## Exercise requirements
Among the records, which lines include "camera"? List them.

## Items from a data source
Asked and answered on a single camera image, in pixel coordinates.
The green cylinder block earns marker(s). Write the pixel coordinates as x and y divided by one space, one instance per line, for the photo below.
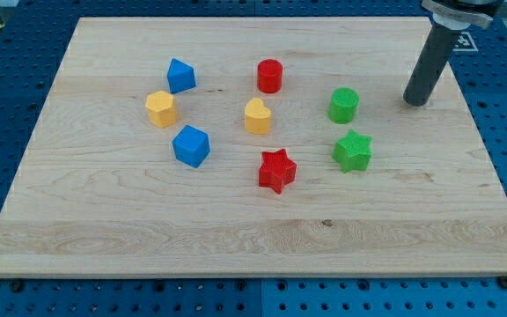
343 105

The robot arm flange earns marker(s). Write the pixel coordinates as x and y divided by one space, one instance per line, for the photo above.
461 14

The red star block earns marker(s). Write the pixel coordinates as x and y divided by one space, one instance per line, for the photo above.
276 171

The green star block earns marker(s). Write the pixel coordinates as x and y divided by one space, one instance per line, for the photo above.
353 152

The yellow heart block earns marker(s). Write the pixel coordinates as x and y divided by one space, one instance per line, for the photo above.
257 117

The blue cube block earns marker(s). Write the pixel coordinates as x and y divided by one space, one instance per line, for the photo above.
191 146

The wooden board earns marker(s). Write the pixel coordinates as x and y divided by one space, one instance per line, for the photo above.
99 192

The red cylinder block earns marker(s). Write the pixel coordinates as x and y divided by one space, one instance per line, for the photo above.
269 76

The yellow pentagon block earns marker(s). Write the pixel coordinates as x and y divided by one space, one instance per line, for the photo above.
161 109

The blue triangle block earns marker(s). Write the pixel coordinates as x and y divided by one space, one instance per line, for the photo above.
180 76

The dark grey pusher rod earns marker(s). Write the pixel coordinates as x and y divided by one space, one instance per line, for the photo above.
434 56

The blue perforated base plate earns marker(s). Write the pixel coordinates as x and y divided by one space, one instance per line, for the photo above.
32 44

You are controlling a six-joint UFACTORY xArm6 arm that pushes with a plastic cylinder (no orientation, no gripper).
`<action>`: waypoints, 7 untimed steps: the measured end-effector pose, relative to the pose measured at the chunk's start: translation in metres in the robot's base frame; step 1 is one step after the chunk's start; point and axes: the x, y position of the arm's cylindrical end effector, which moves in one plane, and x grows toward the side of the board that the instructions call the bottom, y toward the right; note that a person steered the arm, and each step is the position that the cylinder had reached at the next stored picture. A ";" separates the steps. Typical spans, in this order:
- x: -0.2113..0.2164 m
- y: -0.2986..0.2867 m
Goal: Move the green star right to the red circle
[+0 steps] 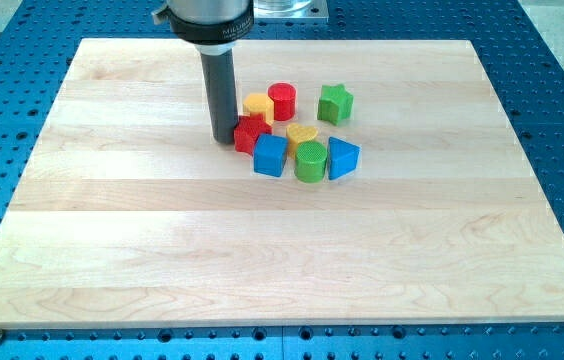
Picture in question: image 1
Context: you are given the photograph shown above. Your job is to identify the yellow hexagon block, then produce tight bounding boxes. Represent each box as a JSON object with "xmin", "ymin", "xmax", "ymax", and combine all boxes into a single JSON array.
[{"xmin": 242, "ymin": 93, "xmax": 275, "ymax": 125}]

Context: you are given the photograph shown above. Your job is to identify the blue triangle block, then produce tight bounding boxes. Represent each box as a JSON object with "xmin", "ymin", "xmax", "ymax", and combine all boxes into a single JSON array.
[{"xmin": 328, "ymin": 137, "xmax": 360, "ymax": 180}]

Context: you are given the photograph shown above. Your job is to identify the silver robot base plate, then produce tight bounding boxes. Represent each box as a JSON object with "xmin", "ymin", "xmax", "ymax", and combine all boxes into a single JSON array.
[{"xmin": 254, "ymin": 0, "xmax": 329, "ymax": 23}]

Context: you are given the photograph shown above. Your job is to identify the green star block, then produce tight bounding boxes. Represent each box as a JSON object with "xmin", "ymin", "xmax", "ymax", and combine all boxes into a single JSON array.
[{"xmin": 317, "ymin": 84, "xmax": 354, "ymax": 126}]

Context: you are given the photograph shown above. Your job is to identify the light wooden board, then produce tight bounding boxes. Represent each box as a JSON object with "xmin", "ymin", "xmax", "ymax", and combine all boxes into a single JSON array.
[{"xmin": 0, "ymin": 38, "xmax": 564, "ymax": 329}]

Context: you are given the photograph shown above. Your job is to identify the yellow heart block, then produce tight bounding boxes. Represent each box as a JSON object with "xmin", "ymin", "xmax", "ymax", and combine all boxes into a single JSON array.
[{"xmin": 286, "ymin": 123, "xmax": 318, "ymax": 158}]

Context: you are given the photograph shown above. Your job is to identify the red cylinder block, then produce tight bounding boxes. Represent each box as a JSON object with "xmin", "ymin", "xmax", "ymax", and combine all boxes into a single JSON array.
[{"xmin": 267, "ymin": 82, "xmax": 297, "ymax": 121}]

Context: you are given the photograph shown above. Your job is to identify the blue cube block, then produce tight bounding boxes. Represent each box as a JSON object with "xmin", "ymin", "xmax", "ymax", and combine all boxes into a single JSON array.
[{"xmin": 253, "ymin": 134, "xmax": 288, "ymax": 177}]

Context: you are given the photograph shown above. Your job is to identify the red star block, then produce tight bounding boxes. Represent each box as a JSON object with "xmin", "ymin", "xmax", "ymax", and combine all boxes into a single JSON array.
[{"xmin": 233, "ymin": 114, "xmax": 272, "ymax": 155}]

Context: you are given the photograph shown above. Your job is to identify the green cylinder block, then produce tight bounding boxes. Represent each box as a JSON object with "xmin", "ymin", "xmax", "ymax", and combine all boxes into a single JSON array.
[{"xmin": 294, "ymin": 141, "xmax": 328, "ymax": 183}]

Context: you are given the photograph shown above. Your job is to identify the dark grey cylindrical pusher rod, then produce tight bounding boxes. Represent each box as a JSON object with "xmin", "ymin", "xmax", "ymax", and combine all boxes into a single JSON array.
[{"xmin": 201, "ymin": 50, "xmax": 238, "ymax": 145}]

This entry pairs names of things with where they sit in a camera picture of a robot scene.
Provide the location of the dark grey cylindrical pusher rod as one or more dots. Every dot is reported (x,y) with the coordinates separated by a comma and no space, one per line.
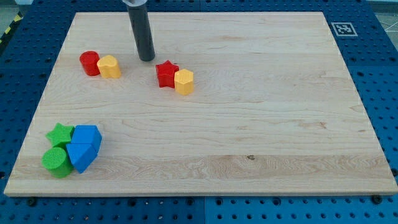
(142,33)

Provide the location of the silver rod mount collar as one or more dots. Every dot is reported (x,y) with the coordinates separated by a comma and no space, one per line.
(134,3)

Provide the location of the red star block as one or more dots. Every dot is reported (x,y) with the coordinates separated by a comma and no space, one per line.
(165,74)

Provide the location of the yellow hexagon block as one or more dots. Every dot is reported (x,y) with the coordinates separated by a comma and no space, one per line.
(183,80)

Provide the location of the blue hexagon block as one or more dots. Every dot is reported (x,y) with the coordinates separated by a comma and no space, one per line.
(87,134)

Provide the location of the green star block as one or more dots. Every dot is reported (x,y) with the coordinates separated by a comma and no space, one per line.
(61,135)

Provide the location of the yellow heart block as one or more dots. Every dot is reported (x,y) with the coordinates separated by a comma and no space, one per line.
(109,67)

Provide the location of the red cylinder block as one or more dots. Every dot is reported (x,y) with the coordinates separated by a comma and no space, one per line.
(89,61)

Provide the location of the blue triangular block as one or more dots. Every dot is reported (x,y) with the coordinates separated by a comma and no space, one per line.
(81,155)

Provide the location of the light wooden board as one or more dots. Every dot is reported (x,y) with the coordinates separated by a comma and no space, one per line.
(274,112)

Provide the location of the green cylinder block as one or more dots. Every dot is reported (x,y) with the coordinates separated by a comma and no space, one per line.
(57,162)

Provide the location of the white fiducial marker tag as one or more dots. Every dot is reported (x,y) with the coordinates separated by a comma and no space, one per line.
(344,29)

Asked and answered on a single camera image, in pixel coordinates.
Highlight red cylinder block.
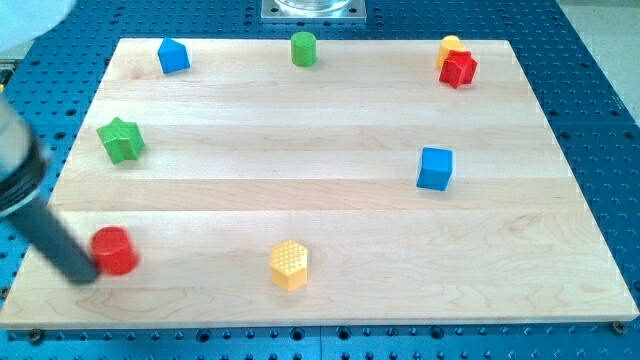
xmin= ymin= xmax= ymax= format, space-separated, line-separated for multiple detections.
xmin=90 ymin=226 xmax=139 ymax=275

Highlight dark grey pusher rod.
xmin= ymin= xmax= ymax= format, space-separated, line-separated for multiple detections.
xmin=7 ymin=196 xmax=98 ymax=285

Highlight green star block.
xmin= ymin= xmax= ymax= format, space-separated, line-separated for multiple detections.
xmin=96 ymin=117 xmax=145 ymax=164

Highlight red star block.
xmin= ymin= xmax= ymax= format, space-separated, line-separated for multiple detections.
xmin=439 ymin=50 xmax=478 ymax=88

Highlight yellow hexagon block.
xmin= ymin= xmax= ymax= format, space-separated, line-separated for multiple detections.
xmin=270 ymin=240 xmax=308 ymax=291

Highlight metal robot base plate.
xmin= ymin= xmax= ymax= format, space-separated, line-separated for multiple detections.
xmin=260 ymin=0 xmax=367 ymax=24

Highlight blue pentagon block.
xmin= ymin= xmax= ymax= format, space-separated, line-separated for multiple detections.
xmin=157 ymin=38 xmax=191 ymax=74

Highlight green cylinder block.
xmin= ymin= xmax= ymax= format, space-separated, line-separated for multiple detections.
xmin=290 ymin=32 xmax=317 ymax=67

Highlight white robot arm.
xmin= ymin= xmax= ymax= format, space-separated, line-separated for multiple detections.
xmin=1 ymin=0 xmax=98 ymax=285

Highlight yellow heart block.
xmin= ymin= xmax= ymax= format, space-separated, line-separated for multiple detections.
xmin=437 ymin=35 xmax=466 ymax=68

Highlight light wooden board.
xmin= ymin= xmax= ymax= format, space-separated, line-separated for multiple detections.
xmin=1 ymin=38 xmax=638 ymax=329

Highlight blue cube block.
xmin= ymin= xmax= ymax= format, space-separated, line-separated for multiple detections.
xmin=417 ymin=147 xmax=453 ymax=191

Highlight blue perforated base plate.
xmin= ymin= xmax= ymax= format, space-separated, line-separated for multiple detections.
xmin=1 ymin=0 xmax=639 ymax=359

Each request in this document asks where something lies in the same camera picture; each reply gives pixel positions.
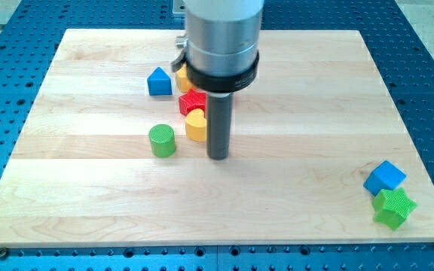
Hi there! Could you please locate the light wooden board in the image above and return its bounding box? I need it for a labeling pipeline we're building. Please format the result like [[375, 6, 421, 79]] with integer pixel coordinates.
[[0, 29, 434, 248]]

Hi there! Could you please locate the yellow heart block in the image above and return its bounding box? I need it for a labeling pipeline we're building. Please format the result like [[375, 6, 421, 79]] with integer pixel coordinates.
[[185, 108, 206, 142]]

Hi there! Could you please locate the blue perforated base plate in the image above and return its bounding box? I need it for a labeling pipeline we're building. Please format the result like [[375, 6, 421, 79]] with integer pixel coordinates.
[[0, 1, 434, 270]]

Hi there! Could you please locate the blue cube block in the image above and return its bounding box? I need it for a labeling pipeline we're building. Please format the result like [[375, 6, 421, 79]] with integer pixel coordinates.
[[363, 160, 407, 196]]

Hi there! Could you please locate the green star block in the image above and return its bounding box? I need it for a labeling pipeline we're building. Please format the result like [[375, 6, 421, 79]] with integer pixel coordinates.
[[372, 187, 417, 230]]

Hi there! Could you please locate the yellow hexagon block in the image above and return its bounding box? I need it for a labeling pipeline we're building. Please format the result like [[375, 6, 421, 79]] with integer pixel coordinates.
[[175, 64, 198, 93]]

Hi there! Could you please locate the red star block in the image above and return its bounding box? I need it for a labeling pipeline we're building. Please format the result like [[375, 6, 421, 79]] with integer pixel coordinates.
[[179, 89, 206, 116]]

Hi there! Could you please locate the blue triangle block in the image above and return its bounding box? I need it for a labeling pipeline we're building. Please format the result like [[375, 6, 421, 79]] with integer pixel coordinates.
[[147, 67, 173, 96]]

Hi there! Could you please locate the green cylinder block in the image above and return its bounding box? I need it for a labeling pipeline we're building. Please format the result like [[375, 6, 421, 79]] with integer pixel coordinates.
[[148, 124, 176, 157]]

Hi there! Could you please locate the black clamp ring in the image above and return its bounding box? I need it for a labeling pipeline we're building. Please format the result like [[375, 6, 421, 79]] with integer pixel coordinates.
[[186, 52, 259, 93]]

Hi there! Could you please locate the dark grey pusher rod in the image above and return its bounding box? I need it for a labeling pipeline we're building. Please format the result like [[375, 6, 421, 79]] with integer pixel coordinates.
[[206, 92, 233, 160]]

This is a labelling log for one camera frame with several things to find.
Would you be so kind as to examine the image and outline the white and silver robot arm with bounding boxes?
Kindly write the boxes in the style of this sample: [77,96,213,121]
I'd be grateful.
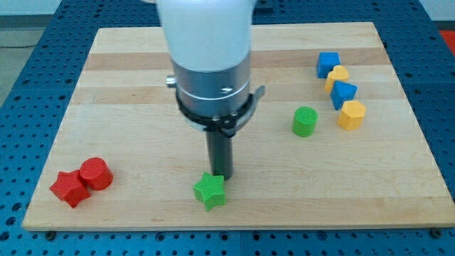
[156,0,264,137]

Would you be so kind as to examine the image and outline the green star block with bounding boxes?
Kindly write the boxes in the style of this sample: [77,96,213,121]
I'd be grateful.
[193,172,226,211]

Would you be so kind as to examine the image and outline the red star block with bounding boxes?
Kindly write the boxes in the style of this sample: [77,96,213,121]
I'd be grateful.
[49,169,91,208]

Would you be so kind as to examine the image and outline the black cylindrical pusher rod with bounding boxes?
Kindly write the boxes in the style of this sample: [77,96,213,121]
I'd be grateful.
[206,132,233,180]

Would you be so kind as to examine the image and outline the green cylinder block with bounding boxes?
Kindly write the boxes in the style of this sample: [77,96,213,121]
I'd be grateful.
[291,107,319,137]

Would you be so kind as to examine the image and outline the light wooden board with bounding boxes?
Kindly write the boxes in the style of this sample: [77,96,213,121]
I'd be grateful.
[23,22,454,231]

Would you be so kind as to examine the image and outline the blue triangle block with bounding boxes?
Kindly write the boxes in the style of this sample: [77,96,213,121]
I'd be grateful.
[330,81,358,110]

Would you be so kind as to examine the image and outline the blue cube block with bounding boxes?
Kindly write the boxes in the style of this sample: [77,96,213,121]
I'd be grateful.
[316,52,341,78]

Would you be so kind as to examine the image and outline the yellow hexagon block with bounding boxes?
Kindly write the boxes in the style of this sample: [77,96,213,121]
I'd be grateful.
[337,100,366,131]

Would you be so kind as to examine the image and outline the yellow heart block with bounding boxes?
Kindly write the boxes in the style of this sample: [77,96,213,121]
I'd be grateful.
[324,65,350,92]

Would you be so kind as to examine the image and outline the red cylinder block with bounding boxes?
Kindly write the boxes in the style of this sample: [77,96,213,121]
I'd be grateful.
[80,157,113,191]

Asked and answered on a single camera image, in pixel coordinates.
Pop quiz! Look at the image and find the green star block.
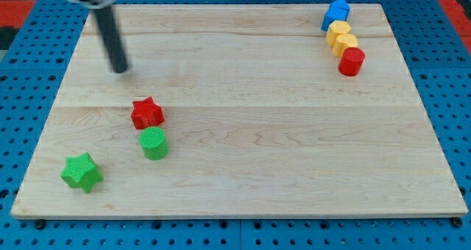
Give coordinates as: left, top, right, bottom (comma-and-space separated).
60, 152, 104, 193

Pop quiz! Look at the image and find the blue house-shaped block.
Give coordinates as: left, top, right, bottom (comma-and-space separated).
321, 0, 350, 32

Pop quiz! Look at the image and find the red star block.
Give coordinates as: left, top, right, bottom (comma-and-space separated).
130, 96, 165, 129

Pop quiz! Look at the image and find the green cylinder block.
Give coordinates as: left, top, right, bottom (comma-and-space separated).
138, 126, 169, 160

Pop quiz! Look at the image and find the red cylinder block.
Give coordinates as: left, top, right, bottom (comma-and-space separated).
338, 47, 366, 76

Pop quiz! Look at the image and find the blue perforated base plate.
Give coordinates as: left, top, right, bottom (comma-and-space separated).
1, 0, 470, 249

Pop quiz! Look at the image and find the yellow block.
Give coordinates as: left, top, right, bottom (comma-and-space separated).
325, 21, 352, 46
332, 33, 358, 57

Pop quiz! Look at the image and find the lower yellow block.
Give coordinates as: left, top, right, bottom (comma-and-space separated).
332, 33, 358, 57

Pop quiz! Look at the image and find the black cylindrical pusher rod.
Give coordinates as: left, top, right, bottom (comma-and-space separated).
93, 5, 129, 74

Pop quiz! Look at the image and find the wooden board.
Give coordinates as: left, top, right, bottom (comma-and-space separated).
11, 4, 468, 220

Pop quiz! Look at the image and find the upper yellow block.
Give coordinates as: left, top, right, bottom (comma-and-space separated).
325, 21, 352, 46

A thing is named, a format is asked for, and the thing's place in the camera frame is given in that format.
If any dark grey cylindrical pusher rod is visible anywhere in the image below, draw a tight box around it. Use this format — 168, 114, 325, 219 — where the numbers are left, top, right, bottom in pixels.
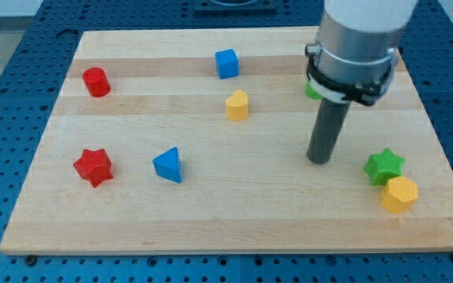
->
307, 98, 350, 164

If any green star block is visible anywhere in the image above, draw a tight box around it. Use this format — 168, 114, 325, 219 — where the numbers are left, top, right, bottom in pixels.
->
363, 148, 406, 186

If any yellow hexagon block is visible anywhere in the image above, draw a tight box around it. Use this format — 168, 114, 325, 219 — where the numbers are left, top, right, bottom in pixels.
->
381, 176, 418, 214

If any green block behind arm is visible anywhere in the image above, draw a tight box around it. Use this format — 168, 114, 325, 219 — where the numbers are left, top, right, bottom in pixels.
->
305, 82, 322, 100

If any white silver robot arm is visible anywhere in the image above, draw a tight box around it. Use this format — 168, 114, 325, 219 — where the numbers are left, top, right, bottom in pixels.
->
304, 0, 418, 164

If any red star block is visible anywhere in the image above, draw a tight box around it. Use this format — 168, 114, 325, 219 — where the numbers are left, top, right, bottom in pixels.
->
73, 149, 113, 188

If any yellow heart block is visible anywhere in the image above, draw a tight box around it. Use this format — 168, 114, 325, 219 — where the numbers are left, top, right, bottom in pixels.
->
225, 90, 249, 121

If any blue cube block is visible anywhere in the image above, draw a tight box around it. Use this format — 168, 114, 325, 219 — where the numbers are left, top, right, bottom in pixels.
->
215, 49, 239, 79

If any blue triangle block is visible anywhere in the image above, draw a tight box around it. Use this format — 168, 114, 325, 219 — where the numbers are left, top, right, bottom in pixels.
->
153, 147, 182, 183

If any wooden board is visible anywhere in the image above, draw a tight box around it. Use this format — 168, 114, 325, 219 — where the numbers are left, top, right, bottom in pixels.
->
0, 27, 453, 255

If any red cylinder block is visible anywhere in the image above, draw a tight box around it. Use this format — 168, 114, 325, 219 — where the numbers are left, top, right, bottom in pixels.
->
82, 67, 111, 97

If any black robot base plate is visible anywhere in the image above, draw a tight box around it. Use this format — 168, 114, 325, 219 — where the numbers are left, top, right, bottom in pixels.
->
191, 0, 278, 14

## Completed exercise
Asked and answered on a single camera image, in pixel coordinates.
This entry pairs names of things with where they sit in a camera picture of a robot scene.
Asked and answered on a single camera image, in pixel coordinates.
Each request in this document asks where something lies in the same camera picture; each reply gives pixel positions.
This is a labelling log for one camera frame with several things to find.
Asked and answered on a single camera image, in pixel coordinates.
A thing is named, a format is asked for, and the thing's place in the camera frame is given in that format.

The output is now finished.